Through longterm involvement in resource sector industry operations, and pioneering involvement in nanoscience, otbSolutions is ideally positioned to help industry maintain current awareness of relevantnanoscale developments, and advise on best fit of emerging nanotechnologies.

Crystal Chemistry and Crystallisation

Crystallisation is the (natural or artificial) process for producing solid crystals from a uniform solution, melt, gas or even as a solid-solid transformation.  Crystals are produced naturally (eg geologically in rock formation and transformation; biologically in mineralisation of bones and teeth).

More than 80% of the substances used in pharmaceuticals, fine chemicals, agrochemicals, food and cosmetics are isolated or formulated in their solid form. Crystallisation is also an essential step in many mineral processing operations, as a route to producing pure product.  Most heterogeneous catalysts are crystalline, with their operation intimately connected with the crystal form, polymorph, morphology, and exposed crystal faces.  Conversely, in many industries, unwanted crystallisation (known as 'scale') is a major problem, causing significant financial and operational losses. 

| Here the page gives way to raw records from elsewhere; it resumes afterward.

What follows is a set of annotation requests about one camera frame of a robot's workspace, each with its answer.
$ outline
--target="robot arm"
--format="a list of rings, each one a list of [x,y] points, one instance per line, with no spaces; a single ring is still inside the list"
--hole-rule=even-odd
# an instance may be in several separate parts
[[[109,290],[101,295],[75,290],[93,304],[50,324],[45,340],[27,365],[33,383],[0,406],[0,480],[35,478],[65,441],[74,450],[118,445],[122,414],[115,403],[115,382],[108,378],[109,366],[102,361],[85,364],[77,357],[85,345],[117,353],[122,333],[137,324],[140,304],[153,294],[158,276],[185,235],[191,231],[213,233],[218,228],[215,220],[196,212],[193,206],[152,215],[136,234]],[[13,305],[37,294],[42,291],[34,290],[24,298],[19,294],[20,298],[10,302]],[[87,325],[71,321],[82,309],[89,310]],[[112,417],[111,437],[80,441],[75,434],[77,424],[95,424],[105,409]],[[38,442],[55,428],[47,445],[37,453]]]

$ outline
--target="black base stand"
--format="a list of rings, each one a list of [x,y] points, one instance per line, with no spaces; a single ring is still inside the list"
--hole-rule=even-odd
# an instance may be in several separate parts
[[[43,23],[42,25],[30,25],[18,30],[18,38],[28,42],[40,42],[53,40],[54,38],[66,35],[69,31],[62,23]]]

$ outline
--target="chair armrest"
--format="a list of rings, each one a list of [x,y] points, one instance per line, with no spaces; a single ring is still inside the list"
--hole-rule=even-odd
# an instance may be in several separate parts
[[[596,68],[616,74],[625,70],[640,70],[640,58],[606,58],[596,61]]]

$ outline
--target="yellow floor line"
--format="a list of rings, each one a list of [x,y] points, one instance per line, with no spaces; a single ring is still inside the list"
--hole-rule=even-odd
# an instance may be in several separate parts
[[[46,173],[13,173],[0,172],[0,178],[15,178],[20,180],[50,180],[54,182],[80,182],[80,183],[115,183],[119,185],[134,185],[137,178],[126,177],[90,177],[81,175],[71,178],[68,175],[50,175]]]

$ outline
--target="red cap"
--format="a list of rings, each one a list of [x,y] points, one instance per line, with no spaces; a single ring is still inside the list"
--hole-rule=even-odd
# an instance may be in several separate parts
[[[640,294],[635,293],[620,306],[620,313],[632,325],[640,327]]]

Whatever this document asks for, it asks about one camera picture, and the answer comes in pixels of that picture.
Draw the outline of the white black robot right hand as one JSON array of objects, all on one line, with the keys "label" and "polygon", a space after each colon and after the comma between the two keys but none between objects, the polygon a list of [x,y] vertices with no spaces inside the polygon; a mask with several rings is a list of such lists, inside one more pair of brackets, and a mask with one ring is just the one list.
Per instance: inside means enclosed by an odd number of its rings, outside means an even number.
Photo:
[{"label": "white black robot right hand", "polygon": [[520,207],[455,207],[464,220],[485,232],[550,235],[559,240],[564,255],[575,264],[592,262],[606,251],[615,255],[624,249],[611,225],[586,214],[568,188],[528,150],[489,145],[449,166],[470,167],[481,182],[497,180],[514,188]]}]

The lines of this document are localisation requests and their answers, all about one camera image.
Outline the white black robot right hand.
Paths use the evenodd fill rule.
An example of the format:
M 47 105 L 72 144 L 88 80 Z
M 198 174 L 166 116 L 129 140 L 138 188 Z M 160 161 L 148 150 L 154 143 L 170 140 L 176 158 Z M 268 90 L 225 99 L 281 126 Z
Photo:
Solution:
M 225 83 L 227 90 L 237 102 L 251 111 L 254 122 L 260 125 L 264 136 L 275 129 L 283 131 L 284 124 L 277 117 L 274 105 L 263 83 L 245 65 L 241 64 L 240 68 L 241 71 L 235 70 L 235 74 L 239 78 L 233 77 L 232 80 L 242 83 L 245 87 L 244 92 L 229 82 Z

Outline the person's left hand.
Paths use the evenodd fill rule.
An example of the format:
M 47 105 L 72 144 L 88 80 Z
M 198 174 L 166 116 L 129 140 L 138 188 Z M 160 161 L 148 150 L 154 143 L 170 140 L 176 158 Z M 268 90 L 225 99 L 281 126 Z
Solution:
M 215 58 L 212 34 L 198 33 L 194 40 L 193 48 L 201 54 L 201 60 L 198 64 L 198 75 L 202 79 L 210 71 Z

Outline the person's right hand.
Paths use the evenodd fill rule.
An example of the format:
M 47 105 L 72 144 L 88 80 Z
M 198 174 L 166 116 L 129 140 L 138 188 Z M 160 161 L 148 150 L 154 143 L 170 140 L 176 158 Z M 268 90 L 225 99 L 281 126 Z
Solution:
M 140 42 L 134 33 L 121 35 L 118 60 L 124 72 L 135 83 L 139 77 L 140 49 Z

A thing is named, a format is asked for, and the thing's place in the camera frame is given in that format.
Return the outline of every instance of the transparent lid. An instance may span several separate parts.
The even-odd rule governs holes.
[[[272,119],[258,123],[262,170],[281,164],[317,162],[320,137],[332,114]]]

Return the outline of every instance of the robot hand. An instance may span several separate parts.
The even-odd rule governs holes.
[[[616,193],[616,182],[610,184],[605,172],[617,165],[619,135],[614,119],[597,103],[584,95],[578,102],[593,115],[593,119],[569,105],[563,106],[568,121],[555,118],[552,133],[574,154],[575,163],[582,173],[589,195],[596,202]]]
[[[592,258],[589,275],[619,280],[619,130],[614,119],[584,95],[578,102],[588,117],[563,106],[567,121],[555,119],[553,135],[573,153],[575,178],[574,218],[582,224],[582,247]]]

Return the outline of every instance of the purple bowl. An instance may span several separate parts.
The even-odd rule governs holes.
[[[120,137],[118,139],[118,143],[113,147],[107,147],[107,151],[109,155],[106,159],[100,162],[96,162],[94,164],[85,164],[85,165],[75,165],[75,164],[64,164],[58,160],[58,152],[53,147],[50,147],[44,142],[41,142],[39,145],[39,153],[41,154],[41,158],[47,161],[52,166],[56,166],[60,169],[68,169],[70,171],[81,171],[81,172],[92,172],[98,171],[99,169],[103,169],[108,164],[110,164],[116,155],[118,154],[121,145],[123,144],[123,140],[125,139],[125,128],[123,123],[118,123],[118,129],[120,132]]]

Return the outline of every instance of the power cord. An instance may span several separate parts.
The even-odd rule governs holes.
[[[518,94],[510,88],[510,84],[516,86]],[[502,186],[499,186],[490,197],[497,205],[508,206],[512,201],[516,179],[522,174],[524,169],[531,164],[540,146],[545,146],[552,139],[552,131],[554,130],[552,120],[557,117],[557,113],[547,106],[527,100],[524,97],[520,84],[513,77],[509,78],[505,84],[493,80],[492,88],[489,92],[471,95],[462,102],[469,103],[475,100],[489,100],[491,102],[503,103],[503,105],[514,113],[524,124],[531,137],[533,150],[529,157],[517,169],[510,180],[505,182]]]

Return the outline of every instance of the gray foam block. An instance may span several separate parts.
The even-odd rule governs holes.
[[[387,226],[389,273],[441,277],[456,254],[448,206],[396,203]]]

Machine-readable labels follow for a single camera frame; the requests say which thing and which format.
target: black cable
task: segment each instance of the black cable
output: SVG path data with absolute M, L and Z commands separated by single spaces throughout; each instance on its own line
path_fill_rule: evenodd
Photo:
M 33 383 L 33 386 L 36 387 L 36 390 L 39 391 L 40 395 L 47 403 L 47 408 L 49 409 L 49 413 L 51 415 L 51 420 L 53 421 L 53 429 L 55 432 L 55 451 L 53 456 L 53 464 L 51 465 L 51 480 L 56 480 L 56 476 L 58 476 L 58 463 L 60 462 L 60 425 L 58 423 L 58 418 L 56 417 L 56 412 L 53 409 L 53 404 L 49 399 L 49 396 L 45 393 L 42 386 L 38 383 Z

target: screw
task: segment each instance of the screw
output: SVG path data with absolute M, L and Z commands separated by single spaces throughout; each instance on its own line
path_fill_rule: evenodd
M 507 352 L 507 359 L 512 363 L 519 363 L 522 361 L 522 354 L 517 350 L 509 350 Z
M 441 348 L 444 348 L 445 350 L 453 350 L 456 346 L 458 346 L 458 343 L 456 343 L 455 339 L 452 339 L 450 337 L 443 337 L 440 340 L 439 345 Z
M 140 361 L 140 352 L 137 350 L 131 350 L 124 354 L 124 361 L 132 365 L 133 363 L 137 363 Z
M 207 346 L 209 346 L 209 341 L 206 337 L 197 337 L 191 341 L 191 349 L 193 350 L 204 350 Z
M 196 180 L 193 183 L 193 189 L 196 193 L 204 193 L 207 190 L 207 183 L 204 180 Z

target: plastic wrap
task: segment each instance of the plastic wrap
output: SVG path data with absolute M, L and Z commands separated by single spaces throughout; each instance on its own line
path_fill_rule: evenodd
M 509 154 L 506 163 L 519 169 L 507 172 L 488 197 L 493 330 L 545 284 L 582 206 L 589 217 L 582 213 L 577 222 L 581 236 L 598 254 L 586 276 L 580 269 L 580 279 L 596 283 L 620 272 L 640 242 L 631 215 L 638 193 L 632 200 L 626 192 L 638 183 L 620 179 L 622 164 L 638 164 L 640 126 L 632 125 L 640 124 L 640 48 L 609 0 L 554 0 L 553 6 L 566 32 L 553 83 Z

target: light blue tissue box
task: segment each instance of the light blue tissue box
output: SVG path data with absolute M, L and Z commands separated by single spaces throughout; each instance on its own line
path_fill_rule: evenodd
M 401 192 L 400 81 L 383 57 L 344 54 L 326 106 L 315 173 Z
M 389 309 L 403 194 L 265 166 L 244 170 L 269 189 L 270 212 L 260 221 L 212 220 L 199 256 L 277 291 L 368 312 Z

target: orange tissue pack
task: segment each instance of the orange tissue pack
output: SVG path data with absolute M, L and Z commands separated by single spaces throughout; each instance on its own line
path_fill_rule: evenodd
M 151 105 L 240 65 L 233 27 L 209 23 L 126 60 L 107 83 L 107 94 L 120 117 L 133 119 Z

Moreover, many substances can be crystallised in more than one crystallographic form (polymorph) and shape (morphology), and major changes can be effected through very subtle influences.  The properties of crystals can dramatically affect the process or the product's compliance and effect (for example, dissolution rate), so monitoring and controlling the process of crystallisation is a topic of great interest, which is difficult to achieve reliably and reproducibly in practice. 

Thus, the ability to control the nature of crystals (ie their size, shape, polymorph, morphology, surface area, etc) is vital to many industries.

With many years' experience of working at the cutting edge of crystallisation science and crystal chemistry, in both academia and a broad range of industries, otbSolutions is uniquely qualified to advise on research programs and operational troubleshooting to achieve the desired crystal quality specifications and crystallisation performance.